Webster’s agency has provided more than 15,000 households with weatherization over nearly 40 years.
For example, an elderly St. Paul couple had an aging furnace with a cracked heat exchanger, which also poses a health risk because of potentially dangerous levels of carbon monoxide. Two years ago, their home received air sealing, insulation and a new high-efficiency furnace. They also received a new refrigerator, water heater, bathroom exhaust fan and dryer venting.
The result: Their annual natural gas costs decreased by 28 percent and electricity costs decreased by 23 percent.
“We have been so warm in the winter, and the house has been so nice and cool in the summer that we did not have to turn on the air conditioning until mid-July,” said the grateful homeowner. “I didn’t have money to do all the work that was needed…. The CAP agency really saved my whole house. There’s no way I could pay back what was done for me.”
Apply for weatherization and energy assistance
Low-income Minnesotans can apply for weatherization assistance through a combined application with the state’s Energy Assistance Program (which helps homeowners and renters pay for heating bills).

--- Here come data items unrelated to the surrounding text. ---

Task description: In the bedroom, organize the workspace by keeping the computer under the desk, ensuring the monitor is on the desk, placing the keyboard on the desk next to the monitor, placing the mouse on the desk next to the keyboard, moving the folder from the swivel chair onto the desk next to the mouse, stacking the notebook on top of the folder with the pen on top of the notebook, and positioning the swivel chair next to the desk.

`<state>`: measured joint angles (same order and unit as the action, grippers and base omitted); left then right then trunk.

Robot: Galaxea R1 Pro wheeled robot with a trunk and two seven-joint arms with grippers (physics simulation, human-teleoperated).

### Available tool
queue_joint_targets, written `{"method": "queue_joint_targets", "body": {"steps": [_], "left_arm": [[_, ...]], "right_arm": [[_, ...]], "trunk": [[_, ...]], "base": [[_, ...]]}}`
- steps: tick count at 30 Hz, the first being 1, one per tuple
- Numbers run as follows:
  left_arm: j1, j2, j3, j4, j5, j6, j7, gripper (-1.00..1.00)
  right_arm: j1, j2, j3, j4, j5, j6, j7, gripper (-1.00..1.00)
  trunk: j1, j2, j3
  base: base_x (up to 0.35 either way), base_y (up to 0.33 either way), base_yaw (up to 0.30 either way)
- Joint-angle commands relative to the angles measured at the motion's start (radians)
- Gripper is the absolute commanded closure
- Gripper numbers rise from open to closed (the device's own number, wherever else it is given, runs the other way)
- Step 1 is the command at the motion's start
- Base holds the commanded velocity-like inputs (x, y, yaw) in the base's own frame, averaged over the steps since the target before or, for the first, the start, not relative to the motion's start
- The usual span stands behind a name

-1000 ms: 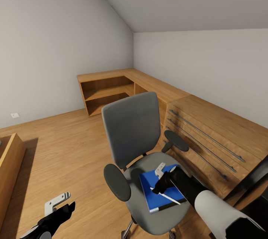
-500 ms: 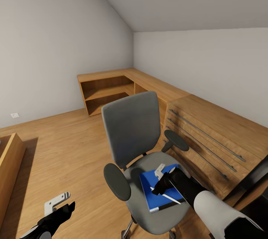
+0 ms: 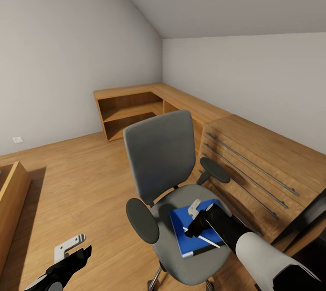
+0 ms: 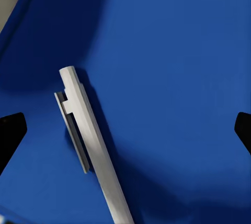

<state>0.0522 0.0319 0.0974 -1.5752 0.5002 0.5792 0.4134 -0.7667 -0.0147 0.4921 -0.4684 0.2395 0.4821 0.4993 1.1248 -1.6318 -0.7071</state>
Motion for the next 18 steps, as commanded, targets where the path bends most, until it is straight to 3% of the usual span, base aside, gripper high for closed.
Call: {"method": "queue_joint_targets", "body": {"steps": [1,18], "left_arm": [[0.0,0.0,-0.001,-0.002,0.011,0.002,0.008,-1.0],[0.0,0.001,0.0,-0.002,0.011,0.002,0.007,-1.0]], "right_arm": [[0.0,-0.001,0.002,-0.003,0.011,0.003,0.007,-1.0],[0.0,0.001,0.009,0.022,0.011,0.003,-0.039,-1.0]], "trunk": [[0.0,0.0,-0.001],[0.0,0.0,-0.001]], "base": [[0.0,0.0,0.0],[0.0,0.0,0.0]]}}
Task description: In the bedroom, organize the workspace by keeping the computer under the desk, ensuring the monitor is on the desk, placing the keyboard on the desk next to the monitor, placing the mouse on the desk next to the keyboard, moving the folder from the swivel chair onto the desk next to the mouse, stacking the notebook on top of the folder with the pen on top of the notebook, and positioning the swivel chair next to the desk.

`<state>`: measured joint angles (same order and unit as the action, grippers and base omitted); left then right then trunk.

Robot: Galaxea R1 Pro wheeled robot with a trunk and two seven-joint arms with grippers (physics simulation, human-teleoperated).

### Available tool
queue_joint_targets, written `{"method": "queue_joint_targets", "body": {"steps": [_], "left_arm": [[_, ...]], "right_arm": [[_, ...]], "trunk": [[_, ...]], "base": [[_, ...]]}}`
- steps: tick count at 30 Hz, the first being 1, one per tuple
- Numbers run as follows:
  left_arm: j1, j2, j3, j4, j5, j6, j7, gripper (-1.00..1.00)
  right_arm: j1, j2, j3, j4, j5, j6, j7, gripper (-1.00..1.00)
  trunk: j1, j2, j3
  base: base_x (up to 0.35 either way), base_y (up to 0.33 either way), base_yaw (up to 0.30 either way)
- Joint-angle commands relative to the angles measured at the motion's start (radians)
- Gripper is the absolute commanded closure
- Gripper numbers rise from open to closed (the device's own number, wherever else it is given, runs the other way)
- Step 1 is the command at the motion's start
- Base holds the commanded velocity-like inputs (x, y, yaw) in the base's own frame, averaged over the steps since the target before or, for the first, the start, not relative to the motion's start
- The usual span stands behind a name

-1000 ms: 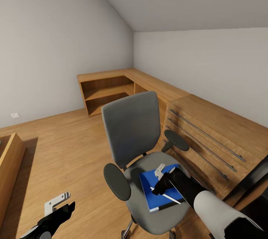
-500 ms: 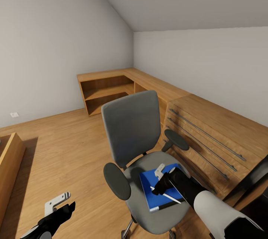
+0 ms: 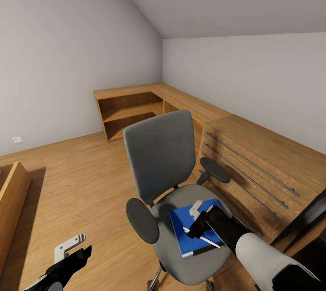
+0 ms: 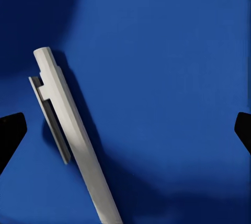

To obtain an application and locate the weatherization assistance service provider in your area, visit the Minnesota Commerce Department website or contact the department’s Energy Information Center at firstname.lastname@example.org or 800-657-3710.
Applicants will need to complete the application and send it to the service provider in their area. For those who qualify and are selected to receive help, an energy audit may be conducted to identify their specific weatherization needs.